Thought to be originally an American cocktail, the Whiskey Sour has been consumed by British Navy officials much before the drink was originally given any name. These officials, while on long sea voyages, could hardly ever source fresh, clean water. Thus, cocktails were conjured to become a substitute of sorts. Sailors would often carry alcohol with them to tide through difficult times at sea. The drinks that remain best at room temperature are whiskey and bourbon and these became the obvious choices.
Citrus fruits like lime and lemon were generously added to the sailors’ drinks to combat scurvy, a disease with which many grappled at the time. The sailors named this concoction the Grog (which may well be one of the root words behind the English word groggy, which means to feel sleepy or tired). Sugar and water (whatever little was available) were added for taste, and the beverage was consumed by all on board.
The Whiskey Sour finds three main mentions in culinary histories. The first one was documented in an 1862 book titled The Bartender’s Guide: How To Mix Drinks, by Jerry Thomas. Thomas’ seminal work with an original recipe for Whiskey Sour remains unchanged across the world to date, maybe just the kind of ice cubes used has undergone some transformation. The second reference to the cocktail appeared in an 1870 edition of a Wisconsin newspaper, the Waukesha Plainsdealer. Yet another account of the genesis of the drink dates back to 1872, when a former ship steward, by the name of Elliot Staub was believed to have ‘invented’ the mixed beverage at a bar in Iquique (in modern-day Peru).

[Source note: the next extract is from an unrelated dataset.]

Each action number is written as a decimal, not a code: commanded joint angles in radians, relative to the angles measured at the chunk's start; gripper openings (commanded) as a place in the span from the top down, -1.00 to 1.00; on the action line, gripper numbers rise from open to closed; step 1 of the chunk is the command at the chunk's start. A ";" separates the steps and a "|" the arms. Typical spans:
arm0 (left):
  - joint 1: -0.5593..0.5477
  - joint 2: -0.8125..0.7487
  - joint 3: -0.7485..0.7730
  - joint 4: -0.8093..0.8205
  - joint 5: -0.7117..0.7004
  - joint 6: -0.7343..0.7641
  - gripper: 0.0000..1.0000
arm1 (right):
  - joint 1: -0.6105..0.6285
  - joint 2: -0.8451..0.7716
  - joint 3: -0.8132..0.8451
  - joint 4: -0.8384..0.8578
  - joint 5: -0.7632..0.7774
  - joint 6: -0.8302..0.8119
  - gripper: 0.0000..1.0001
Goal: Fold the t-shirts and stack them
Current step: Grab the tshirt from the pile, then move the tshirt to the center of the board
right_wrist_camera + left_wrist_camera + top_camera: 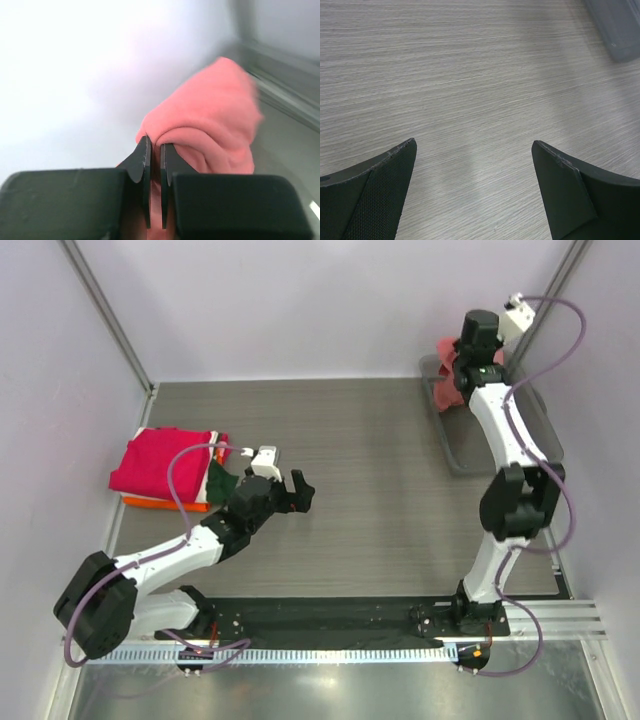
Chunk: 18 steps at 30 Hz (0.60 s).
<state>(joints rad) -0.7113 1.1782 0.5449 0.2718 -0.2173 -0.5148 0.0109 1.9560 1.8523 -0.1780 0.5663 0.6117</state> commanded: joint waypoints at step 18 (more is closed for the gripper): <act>0.003 -0.215 -0.049 -0.042 -0.289 0.016 -0.96 | 0.316 -0.609 -0.229 0.024 -0.911 0.071 0.98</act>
<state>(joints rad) -0.7113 1.0142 0.5159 0.2264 -0.4118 -0.5045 0.3244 1.3647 1.7050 -0.1474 -0.1337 0.5922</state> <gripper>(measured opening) 0.977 0.080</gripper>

Out of the multiple variants of the beverage, the New York Sour is the most well-known and widely accepted as the closest to the real deal. The New York Sour has gained much popularity owing to its distinct colour profile of a bright red wine atop the light brown of the whiskey concoction underneath. Nowadays, Whiskey Sour makers add egg whites to the drink (a step that is not part of the original recipe) to give it some frothiness. This is called the Boston Sour. This variant is also very well-liked since the pungent hit of the egg white not only undercuts the effects of the whiskey but also lends a creamy aftertaste to the cocktail.